▸ Work item: For this exercise, reproduce the entries below exactly, but only from the line containing "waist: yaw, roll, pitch" through the line containing "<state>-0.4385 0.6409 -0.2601", both included.

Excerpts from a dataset
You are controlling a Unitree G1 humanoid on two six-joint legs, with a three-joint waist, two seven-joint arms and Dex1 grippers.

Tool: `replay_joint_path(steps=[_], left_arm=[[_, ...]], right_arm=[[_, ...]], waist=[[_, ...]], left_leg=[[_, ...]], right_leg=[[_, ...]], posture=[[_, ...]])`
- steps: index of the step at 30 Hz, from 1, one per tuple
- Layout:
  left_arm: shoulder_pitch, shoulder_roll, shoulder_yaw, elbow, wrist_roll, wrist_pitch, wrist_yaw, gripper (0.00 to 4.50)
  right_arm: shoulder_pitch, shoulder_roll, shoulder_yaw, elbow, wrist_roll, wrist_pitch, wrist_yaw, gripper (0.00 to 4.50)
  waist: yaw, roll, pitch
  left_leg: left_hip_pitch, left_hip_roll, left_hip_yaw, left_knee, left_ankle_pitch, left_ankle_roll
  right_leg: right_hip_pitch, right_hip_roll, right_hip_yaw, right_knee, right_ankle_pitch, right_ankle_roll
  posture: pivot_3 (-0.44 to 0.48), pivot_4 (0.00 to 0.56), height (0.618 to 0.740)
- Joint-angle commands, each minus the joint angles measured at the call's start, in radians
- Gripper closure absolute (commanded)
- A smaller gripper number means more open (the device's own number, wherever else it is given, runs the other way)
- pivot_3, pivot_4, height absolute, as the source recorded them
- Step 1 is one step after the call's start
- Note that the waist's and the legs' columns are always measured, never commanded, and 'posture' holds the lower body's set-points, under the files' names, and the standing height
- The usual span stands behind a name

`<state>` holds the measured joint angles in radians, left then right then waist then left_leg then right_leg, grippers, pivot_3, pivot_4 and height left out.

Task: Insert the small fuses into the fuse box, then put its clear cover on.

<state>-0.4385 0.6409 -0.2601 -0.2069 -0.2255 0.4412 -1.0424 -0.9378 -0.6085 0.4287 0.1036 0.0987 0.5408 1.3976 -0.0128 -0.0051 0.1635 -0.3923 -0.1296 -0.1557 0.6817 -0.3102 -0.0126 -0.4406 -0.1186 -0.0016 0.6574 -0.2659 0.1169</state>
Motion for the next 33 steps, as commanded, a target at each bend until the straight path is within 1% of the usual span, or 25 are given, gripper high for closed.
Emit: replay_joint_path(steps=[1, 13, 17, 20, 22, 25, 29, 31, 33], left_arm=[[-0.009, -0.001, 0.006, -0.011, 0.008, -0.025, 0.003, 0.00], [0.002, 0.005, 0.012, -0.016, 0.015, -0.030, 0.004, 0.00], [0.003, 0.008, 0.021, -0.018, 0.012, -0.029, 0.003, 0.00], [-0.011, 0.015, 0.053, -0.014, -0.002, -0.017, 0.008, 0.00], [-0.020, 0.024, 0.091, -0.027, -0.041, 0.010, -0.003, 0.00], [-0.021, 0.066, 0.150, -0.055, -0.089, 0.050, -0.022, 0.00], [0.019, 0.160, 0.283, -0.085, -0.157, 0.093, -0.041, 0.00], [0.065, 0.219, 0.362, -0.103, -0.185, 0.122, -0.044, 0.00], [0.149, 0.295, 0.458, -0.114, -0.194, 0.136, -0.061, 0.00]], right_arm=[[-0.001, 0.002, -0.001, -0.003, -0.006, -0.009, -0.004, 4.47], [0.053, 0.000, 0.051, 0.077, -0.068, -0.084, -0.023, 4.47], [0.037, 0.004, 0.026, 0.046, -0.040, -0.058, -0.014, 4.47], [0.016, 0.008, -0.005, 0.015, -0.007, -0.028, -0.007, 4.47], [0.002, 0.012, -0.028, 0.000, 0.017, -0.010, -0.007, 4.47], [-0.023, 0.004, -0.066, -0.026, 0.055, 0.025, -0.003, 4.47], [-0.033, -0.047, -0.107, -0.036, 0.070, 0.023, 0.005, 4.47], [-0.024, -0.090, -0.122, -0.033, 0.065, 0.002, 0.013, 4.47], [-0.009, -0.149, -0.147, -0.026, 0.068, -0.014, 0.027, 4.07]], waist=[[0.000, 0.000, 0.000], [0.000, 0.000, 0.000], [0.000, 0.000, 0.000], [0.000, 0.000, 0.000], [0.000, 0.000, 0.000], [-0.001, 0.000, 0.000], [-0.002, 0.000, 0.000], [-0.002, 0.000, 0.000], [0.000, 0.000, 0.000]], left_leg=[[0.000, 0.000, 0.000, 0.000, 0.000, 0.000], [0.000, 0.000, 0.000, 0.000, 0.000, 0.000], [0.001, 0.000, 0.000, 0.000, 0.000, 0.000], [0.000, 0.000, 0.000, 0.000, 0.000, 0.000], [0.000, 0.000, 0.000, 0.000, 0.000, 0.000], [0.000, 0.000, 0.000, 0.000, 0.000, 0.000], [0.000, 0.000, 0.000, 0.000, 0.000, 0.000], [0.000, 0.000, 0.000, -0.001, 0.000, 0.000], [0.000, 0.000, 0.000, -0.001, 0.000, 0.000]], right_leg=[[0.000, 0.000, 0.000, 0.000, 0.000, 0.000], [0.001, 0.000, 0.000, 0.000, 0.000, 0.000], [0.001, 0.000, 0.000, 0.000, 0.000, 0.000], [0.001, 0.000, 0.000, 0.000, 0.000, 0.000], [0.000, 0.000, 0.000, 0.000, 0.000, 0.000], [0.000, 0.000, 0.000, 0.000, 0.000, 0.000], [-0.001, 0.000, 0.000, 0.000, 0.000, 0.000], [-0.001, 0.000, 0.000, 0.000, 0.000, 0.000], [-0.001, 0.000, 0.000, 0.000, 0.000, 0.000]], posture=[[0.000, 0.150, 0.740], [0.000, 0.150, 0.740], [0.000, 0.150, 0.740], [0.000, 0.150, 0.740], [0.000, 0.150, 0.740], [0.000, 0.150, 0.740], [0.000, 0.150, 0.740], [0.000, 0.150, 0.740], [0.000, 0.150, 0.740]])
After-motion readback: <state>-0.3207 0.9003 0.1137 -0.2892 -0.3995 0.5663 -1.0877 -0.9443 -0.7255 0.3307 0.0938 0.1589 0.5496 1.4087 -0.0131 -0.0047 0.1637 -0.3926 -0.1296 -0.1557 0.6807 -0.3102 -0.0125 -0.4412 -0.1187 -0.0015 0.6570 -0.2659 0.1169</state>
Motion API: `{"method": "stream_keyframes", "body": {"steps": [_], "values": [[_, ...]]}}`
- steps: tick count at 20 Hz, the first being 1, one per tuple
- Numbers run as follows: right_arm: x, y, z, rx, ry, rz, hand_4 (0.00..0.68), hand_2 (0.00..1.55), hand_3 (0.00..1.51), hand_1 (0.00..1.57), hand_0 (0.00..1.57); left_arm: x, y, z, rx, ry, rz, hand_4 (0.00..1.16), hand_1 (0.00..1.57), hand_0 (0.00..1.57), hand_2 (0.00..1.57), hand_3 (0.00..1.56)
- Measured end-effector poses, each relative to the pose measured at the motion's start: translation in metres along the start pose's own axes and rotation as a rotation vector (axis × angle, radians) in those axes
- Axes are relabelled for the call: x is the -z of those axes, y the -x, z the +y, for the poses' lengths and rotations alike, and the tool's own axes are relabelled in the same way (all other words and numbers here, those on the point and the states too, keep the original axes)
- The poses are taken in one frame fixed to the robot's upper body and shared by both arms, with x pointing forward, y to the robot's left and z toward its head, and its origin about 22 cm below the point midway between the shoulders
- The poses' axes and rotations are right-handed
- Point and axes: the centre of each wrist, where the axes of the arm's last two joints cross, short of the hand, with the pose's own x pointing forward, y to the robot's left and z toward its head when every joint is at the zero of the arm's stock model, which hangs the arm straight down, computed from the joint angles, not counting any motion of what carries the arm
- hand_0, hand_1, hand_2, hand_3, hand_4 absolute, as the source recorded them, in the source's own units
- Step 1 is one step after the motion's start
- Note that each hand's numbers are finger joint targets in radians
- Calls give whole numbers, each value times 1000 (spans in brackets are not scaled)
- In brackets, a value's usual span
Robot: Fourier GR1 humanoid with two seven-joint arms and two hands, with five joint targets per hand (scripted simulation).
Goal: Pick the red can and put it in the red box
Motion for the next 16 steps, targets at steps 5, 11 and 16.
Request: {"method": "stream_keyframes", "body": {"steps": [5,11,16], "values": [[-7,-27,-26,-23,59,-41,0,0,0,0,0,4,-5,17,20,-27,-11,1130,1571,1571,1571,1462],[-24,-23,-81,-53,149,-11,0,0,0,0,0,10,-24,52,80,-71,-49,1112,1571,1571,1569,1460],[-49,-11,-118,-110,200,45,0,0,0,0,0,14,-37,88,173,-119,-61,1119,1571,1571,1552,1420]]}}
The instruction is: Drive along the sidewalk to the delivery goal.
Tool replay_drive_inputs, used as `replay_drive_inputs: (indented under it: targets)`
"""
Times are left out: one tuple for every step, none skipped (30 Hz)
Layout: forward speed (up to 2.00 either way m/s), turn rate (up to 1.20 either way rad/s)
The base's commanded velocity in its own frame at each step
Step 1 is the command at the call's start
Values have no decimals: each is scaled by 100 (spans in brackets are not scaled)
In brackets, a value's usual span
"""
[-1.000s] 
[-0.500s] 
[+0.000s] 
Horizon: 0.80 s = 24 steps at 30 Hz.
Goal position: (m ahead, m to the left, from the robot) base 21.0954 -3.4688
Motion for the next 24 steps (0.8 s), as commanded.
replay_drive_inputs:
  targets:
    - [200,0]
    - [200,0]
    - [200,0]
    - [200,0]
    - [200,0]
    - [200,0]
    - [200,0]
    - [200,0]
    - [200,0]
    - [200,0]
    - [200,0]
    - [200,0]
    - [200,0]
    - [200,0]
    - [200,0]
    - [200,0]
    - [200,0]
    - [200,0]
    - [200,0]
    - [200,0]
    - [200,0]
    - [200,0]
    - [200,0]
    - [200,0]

▸ Result for this exercise:
  waist: yaw, roll, pitch
  left_leg: left_hip_pitch, left_hip_roll, left_hip_yaw, left_knee, left_ankle_pitch, left_ankle_roll
  right_leg: right_hip_pitch, right_hip_roll, right_hip_yaw, right_knee, right_ankle_pitch, right_ankle_roll
  posture: pivot_3 (-0.44 to 0.48), pivot_4 (0.00 to 0.56), height (0.618 to 0.740)
- Joint-angle commands, each minus the joint angles measured at the call's start, in radians
- Gripper closure absolute (commanded)
- A smaller gripper number means more open (the device's own number, wherever else it is given, runs the other way)
- pivot_3, pivot_4, height absolute, as the source recorded them
- Step 1 is one step after the call's start
- Note that the waist's and the legs' columns are always measured, never commanded, and 'posture' holds the lower body's set-points, under the files' names, and the standing height
- The usual span stands behind a name

`<state>` holds the measured joint angles in radians, left then right then waist then left_leg then right_leg, grippers, pivot_3, pivot_4 and height left out.

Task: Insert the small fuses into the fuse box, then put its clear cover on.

<state>-0.4385 0.6409 -0.2601 -0.2069 -0.2255 0.4412 -1.0424 -0.9378 -0.6085 0.4287 0.1036 0.0987 0.5408 1.3976 -0.0128 -0.0051 0.1635 -0.3923 -0.1296 -0.1557 0.6817 -0.3102 -0.0126 -0.4406 -0.1186 -0.0016 0.6574 -0.2659 0.1169</state>

Work on this exercise is now finished.